BVU Authority Board Chair Jim Clifton told WCYB:

"We have peaked in our ability to compete, and again, if we can't get grants, and even with the grants, we can only go into certain areas. We can only go into a 75 mile radius of our footprint," Clifton said. He said as a public utility, they have reached the peak for providing those types of services.

Bristol's neighbors want OptiNet because of the great things it has accomplished for Bristol but state legislators will not allow the city to share the wealth. The pressure to expand through privatization is testament to OptiNet's success in a harsh, anti-muni environment.

In Steps Richmond

Rather than allowing BVU to bring its high capacity connections to those who desperately want it, legislators are using the actions of a few corrupt officials to further harm one of the few sources of economic growth in southwest Virginia.

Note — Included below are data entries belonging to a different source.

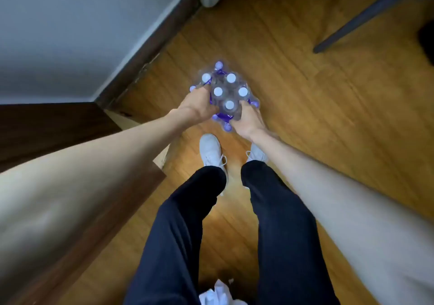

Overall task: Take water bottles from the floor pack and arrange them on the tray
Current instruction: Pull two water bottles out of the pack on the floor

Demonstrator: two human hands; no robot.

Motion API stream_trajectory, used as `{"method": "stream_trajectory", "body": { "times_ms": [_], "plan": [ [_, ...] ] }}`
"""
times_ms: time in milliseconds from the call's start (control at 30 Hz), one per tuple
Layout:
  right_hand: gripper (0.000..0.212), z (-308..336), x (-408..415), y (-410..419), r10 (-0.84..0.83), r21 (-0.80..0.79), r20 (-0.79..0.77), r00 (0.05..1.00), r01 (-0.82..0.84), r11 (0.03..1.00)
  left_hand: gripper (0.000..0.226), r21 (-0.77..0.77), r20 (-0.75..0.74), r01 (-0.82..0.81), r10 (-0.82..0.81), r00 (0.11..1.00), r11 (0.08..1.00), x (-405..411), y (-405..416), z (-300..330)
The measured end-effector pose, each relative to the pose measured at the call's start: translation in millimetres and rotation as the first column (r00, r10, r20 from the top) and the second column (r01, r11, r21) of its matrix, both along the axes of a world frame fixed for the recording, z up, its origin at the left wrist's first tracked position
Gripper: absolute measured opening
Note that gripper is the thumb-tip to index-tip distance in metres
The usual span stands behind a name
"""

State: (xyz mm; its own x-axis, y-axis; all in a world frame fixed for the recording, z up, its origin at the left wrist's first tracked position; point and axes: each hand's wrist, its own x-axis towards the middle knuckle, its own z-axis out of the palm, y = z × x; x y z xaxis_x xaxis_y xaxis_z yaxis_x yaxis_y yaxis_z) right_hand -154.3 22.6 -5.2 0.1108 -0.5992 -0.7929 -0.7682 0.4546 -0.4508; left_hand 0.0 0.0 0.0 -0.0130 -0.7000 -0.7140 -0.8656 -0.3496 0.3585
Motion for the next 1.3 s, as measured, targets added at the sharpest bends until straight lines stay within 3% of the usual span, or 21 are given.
{"method": "stream_trajectory", "body": {
  "times_ms": [167, 400, 700, 1033, 1300],
  "plan": [
    [0.062, -96.1, 11.6, -17.3, 0.1, -0.061, -0.073, 0.992, -0.105, 0.993, 0.046, 0.003, 0.043, -0.007, 0.007, 0.999, 1.0, -7.3, -20.4, -76.7],
    [0.043, -153.6, 23.6, -19.4, 0.426, -0.144, -0.158, 0.891, -0.447, 0.883, 0.071, -0.059, 0.053, 0.1, -0.097, 0.994, 0.993, -11.5, -20.8, -144.6],
    [0.03, -166.7, 27.2, -16.0, 0.455, -0.279, -0.259, 0.852, -0.517, 0.81, 0.048, -0.192, 0.108, 0.114, -0.095, 0.99, 0.975, -14.2, -23.3, -171.9],
    [0.016, -124.3, 9.6, -6.4, 0.369, -0.289, -0.212, 0.905, -0.419, 0.861, 0.039, -0.213, 0.043, 0.079, -0.071, 0.997, 0.974, -16.6, -13.5, -130.2],
    [0.02, 9.5, 1.5, -0.5, 0.278, -0.294, -0.22, 0.935, -0.336, 0.895, 0.041, -0.251, -0.045, -0.039, 0.029, 0.999, 0.967, -20.7, 2.4, 13.8]
  ]
}}
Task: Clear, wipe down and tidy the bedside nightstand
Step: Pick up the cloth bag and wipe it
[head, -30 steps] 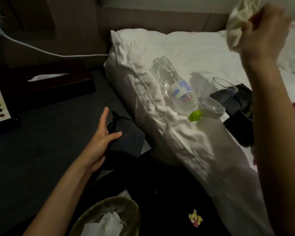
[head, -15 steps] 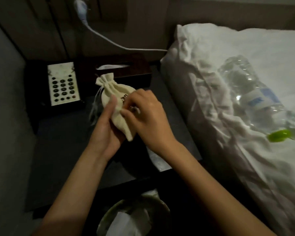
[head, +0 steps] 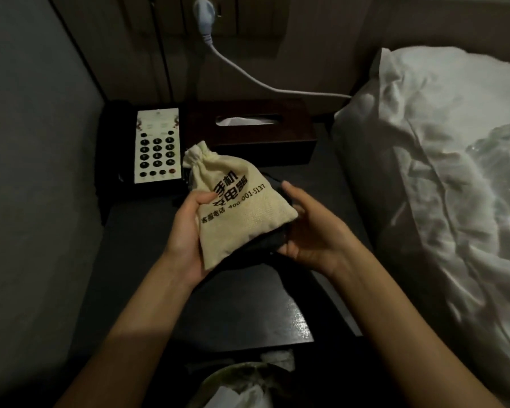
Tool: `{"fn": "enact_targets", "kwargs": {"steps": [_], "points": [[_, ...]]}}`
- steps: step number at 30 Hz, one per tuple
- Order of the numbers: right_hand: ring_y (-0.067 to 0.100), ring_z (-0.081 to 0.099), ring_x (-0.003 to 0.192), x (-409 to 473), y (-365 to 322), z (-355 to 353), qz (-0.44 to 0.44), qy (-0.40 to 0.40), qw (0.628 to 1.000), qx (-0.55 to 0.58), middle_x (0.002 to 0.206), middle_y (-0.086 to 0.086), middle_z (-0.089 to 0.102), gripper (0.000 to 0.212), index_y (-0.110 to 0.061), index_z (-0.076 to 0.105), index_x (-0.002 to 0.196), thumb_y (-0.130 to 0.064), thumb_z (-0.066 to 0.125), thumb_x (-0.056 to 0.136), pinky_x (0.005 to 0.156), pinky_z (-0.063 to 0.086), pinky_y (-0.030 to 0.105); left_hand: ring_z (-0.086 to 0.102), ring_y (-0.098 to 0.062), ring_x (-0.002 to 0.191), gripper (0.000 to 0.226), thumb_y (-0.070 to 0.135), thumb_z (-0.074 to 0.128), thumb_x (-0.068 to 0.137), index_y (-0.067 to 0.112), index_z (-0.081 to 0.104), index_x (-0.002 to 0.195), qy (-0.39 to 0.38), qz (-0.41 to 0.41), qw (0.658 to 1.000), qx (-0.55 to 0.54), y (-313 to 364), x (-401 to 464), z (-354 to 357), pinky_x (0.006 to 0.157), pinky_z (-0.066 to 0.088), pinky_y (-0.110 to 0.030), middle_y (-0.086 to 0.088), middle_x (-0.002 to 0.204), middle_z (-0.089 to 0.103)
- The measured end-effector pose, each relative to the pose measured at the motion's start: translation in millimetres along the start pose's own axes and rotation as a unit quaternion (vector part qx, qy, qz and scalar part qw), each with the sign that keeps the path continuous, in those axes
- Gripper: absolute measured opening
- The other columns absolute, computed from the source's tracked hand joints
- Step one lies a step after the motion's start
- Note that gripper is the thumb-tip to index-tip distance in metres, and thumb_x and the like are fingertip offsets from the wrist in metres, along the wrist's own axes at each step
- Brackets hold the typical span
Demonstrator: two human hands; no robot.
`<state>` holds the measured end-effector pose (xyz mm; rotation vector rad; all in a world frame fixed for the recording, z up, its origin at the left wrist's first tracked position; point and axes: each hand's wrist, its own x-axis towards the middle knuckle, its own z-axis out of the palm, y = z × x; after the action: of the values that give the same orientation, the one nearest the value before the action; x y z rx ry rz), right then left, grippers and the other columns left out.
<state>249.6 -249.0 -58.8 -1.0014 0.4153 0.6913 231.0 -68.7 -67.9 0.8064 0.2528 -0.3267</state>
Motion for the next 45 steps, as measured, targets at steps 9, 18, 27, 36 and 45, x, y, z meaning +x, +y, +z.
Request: {"fn": "enact_targets", "kwargs": {"steps": [9,18,27,36,45], "points": [[0.022,0.074,0.078,0,-9,-22,-0.300,0.155,0.934,-0.113,0.088,0.011,0.076,0.010,-0.004,0.071,0.097,-0.006,0.066,0.089,0.066,0.059,0.030,0.072,-0.025,0.092,0.035,0.022,0.042,0.092,0.024,0.078,0.091,0.007,-0.002,0.997,0.071,5,7,-3,0.068,0.060,-0.038,-0.010,0.106,0.074],[0.006,0.066,0.104,-15,14,15,-0.490,0.043,0.782,-0.383,0.109,-0.012,0.070,0.029,-0.017,0.060,0.116,-0.009,0.063,0.088,0.091,0.052,0.025,0.072,-0.022,0.094,0.039,0.044,0.050,0.084,0.021,0.077,0.101,-0.029,-0.073,0.993,0.089,-10,14,6,0.072,0.059,-0.033,-0.008,0.104,0.074],[0.012,0.023,0.150,-15,46,35,-0.466,-0.060,0.603,-0.644,0.159,0.002,0.033,0.048,-0.008,0.047,0.134,-0.023,0.044,0.089,0.123,0.017,0.036,0.064,-0.022,0.091,0.043,0.032,0.028,0.104,0.010,0.048,0.135,0.179,-0.024,0.981,0.066,-2,0,-6,0.045,0.048,-0.017,0.000,0.097,0.064],[0.002,0.050,0.129,-19,46,43,-0.435,-0.133,0.722,-0.521,0.120,-0.008,0.066,0.017,-0.015,0.039,0.083,-0.006,0.053,0.087,0.110,0.036,0.030,0.057,-0.010,0.054,0.073,0.061,0.026,0.096,0.017,0.080,0.074,0.066,-0.057,0.996,0.010,22,23,-17,0.053,0.049,-0.022,-0.003,0.071,0.067],[0.015,0.069,0.089,-26,-11,-6,-0.253,0.021,0.952,0.168,0.098,0.008,0.072,0.034,-0.010,0.064,0.113,-0.030,0.046,0.091,0.080,0.058,0.024,0.067,-0.025,0.107,0.048,0.028,0.072,0.077,0.022,0.062,0.124,0.027,0.015,0.998,0.062,22,15,-23,0.078,0.058,-0.042,-0.009,0.118,0.069]]}}
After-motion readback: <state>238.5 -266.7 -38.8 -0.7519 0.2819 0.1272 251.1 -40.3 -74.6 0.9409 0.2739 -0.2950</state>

While Sunset was pursuing BVU, State Senator Bill Carrico (R-Galax) was preparing a bill the Bristol Herald Courier described as a "wrecking ball for a job better suited to a hammer." The bill, a knee jerk reaction to the federal indictments, would reduce the size of the BVU authority and effectively transfer broad decision-making to state leadership by appointment. The editorial board described it as a way for the state to revoke local authority from Bristol for more than just OptiNet. From the Herald:

At the same time, Carrico wants to reduce to just two board members the representation from Bristol, Virginia, where the customer base represents 46 percent of OptiNet, 86 percent of wastewater, 98 percent of water, and 53 percent of electricity service business. 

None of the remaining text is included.